I'm having the same problem. I first noticed it some time before Thanksgiving in November. When it started to happen, the site would freeze for about 20 seconds about once every 15 minutes. It was mildly annoying, but not too bad.  Since Christmas, the site only works normally for 3 to 5 minutes, then totally freeze for 30 to 60 seconds. It is growing beyond frustrating at this rate. It is definitely not my 100Mb/s connection, as this is not happening with any of the other dozens of sites I use each day.

Time of day doesn't seem to matter, number of users online doesn't seem to matter. I might be commenting, journaling, submitting, searching, browsing, or anything else on FA, and the freezing keeps happening.

I have gotten any errors pages or cloudflare pages, just the random intermittent freezing.  If it helps, I'm using Firefox under Windows, but temporarilly tried with Internet Explorer to see what would happen. It still froze the same.


----------



## StarrLion (Jan 4, 2019)

I haven't gotten any errors either.  It just stops for about 30 seconds then goes back to normal.  No other sites do this.  And been doing it for a few months or so.  Kinda surprised no one in admin hasn't noticed it.


----------



## quoting_mungo (Jan 5, 2019)

StarrLion said:


> I haven't gotten any errors either.  It just stops for about 30 seconds then goes back to normal.  No other sites do this.  And been doing it for a few months or so.  Kinda surprised no one in admin hasn't noticed it.


It could be as simple as the slowdowns being associated with particular nodes between the server and the end user. If the bad nodes aren't between the admins and FA, they're never going to see any of it no matter how bad it is for certain users. Bringing this up as there was some suggestion of geographical components to the problem earlier in the thread.


----------



## 57_Wolve (Jan 5, 2019)

quoting_mungo said:


> It could be as simple as the slowdowns being associated with particular nodes between the server and the end user. If the bad nodes aren't between the admins and FA, they're never going to see any of it no matter how bad it is for certain users. Bringing this up as there was some suggestion of geographical components to the problem earlier in the thread.



Cloudflare would have spotted it months ago as they try to connect you to the closest node based on your location. My best guess is that database queries are getting pretty big to handle. I don't know what kinda of setup FA has, I just know they Co-Locate the servers and that they own the equipment.
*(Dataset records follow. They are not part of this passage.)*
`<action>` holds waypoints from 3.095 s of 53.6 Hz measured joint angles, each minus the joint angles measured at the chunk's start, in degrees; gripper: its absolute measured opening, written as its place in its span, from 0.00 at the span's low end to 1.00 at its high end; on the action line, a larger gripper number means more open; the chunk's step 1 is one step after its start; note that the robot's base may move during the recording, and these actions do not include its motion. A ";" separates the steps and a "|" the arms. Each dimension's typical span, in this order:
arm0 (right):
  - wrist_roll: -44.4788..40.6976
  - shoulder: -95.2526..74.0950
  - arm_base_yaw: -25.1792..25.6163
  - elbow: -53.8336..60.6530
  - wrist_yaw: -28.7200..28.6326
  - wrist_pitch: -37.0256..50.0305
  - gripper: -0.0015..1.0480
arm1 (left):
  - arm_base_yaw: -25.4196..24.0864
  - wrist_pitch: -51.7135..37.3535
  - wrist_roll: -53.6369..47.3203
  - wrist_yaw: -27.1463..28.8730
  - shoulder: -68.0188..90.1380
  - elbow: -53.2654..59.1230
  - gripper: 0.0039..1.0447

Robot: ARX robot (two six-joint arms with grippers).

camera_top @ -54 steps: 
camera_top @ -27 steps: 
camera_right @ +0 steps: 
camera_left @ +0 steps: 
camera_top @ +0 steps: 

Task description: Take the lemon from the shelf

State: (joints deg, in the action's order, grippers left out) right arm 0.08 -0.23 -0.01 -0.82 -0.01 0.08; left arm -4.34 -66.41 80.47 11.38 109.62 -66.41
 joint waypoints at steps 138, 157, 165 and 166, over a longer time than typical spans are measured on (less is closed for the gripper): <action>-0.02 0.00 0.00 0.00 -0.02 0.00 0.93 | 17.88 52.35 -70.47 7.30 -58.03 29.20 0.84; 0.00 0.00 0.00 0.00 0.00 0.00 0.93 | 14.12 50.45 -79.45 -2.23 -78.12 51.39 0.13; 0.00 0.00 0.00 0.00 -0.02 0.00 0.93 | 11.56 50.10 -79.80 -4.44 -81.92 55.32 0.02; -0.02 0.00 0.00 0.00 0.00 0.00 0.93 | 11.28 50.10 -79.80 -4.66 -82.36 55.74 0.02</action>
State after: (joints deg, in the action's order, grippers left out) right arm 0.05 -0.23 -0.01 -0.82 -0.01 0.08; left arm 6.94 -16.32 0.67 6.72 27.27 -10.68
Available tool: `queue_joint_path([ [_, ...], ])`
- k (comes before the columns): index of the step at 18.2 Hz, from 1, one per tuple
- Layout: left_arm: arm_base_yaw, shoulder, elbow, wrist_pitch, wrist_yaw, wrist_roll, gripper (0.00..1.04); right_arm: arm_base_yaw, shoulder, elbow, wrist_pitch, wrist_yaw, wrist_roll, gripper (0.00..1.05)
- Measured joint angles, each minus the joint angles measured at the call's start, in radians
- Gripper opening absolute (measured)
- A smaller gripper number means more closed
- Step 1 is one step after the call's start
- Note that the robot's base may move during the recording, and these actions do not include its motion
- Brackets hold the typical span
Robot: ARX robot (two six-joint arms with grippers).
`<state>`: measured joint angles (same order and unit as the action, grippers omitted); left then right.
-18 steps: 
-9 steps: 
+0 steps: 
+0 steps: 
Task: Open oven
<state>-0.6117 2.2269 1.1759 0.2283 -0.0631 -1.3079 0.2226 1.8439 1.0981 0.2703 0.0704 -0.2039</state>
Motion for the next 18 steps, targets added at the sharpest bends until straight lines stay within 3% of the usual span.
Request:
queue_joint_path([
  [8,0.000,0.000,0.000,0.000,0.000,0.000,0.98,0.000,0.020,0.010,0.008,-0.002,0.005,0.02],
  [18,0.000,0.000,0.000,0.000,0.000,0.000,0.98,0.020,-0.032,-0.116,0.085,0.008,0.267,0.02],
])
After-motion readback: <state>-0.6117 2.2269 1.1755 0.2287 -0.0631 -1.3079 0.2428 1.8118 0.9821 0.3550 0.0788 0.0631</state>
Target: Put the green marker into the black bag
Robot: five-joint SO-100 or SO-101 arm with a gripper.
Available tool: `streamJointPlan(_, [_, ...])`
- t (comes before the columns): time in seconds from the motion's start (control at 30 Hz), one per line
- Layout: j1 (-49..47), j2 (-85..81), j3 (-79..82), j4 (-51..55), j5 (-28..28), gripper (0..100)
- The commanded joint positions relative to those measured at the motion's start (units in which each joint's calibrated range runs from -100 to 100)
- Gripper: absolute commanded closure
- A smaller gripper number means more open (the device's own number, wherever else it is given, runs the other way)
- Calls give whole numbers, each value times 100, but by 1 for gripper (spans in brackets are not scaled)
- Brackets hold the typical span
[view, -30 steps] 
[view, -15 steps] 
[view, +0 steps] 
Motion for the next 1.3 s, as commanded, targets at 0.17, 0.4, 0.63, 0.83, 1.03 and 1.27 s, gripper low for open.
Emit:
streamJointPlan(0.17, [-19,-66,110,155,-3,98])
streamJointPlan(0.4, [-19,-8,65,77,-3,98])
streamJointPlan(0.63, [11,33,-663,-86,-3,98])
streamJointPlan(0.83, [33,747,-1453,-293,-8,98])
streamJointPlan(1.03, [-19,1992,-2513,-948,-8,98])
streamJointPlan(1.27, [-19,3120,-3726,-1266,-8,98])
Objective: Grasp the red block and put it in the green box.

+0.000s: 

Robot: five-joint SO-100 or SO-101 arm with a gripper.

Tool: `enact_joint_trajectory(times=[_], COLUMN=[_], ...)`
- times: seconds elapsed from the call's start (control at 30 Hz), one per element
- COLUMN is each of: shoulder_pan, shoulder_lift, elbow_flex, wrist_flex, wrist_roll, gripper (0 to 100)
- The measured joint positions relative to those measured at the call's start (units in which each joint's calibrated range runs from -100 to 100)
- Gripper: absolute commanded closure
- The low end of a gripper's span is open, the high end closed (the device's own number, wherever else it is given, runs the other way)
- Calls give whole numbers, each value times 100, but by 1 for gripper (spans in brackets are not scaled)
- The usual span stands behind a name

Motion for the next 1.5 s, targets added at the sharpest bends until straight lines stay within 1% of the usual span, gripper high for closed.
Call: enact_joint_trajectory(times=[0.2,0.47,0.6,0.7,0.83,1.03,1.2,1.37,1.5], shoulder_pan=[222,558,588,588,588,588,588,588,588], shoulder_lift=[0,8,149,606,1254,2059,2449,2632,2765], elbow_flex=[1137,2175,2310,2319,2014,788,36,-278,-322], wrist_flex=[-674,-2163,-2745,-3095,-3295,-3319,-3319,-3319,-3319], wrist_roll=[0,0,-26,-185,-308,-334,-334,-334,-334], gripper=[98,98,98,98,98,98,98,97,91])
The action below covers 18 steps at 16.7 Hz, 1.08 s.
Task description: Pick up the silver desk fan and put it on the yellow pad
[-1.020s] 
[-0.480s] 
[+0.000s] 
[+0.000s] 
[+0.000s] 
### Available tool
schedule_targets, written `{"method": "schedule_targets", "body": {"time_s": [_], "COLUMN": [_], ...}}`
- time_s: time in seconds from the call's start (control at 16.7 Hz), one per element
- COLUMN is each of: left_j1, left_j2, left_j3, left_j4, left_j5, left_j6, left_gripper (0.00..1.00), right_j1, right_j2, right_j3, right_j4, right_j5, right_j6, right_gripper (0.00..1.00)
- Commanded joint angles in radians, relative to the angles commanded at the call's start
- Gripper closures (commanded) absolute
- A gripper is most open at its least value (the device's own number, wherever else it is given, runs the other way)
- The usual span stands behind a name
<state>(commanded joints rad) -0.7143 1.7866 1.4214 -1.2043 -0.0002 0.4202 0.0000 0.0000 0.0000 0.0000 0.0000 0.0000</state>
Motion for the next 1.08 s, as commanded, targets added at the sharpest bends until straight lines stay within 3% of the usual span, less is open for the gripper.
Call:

The site lagging to respond has been an issue since I moved from California back in last week of October to Wisconsin. I was using different ISPs in the process of the move, started in my California home using Frontier, then AT&T & a hotel room while going across the country, to now my new home using Spectrum. (Blech! Spectrum, eww.)

Based on my experience and knowing what Error 520 is, it's on FAs side that the issue seems to be occurring.


----------



## FormerUser (Jan 5, 2019)

57_Wolve said:


> Cloudflare would have spotted it months ago as they try to connect you to the closest node based on your location. My best guess is that database queries are getting pretty big to handle. I don't know what kinda of setup FA has, I just know they Co-Locate the servers and that they own the equipment.




Having been around for a long time, I have some knowledge of FA's setup.
Yes the site is coded poorly so queries are likely to not be 100% efficient, however the issue is likely an upstream issue from the server farm (FA's ISP) to cloudflare themselves. Since CF's CDN system is global, it would make sense to have a poor response coming from the source ISP than the distribution nodes.
Also note that FA does use some older hardware, so it is possible that hardware may be in need of some TLC.


----------



## 57_Wolve (Jan 5, 2019)

FormerUser said:


> Yes the site is coded poorly so queries are likely to not be 100% efficient, however the issue is likely an upstream issue from the server farm (FA's ISP) to cloudflare themselves. Since CF's CDN system is global, it would make sense to have a poor response coming from the source ISP than the distribution nodes.
> Also note that FA does use some older hardware, so it is possible that hardware may be in need of some TLC.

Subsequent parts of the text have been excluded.